EXERCISE INSTRUCTIONS: When copying the data, keep every line exactly the same.
(Beginning of DATA EXTRACT)
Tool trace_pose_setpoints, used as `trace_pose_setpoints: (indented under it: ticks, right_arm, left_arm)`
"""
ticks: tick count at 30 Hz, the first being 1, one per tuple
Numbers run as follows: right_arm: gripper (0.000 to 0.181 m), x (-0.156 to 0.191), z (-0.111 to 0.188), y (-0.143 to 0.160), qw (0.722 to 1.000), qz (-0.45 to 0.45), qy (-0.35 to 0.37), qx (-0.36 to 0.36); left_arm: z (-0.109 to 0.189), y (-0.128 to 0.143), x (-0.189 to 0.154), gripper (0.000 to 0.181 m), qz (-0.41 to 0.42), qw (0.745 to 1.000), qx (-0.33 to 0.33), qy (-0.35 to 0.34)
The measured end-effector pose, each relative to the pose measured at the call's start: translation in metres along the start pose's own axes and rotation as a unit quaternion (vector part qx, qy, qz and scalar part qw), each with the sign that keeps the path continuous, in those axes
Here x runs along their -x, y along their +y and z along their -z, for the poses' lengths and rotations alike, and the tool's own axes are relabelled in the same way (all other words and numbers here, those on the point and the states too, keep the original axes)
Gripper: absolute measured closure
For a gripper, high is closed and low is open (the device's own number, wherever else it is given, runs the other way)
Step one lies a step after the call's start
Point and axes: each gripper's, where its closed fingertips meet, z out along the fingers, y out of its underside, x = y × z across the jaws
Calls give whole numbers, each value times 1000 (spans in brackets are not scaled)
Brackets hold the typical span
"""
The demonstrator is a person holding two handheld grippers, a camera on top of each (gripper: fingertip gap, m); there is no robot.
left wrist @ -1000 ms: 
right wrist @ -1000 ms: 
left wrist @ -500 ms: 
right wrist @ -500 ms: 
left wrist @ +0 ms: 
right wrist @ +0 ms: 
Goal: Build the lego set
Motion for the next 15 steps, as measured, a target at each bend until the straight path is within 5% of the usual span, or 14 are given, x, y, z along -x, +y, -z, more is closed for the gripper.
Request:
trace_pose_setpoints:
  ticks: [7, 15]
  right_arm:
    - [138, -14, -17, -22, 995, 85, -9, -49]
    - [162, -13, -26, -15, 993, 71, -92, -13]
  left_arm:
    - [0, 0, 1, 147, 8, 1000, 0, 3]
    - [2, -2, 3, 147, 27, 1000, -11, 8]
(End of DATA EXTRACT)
ANSWER FOR THIS EXERCISE:
Tool trace_pose_setpoints, used as `trace_pose_setpoints: (indented under it: ticks, right_arm, left_arm)`
"""
ticks: tick count at 30 Hz, the first being 1, one per tuple
Numbers run as follows: right_arm: gripper (0.000 to 0.181 m), x (-0.156 to 0.191), z (-0.111 to 0.188), y (-0.143 to 0.160), qw (0.722 to 1.000), qz (-0.45 to 0.45), qy (-0.35 to 0.37), qx (-0.36 to 0.36); left_arm: z (-0.109 to 0.189), y (-0.128 to 0.143), x (-0.189 to 0.154), gripper (0.000 to 0.181 m), qz (-0.41 to 0.42), qw (0.745 to 1.000), qx (-0.33 to 0.33), qy (-0.35 to 0.34)
The measured end-effector pose, each relative to the pose measured at the call's start: translation in metres along the start pose's own axes and rotation as a unit quaternion (vector part qx, qy, qz and scalar part qw), each with the sign that keeps the path continuous, in those axes
Here x runs along their -x, y along their +y and z along their -z, for the poses' lengths and rotations alike, and the tool's own axes are relabelled in the same way (all other words and numbers here, those on the point and the states too, keep the original axes)
Gripper: absolute measured closure
For a gripper, high is closed and low is open (the device's own number, wherever else it is given, runs the other way)
Step one lies a step after the call's start
Point and axes: each gripper's, where its closed fingertips meet, z out along the fingers, y out of its underside, x = y × z across the jaws
Calls give whole numbers, each value times 1000 (spans in brackets are not scaled)
Brackets hold the typical span
"""
The demonstrator is a person holding two handheld grippers, a camera on top of each (gripper: fingertip gap, m); there is no robot.
left wrist @ -1000 ms: 
right wrist @ -1000 ms: 
left wrist @ -500 ms: 
right wrist @ -500 ms: 
left wrist @ +0 ms: 
right wrist @ +0 ms: 
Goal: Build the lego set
Motion for the next 15 steps, as measured, a target at each bend until the straight path is within 5% of the usual span, or 14 are given, x, y, z along -x, +y, -z, more is closed for the gripper.
Request:
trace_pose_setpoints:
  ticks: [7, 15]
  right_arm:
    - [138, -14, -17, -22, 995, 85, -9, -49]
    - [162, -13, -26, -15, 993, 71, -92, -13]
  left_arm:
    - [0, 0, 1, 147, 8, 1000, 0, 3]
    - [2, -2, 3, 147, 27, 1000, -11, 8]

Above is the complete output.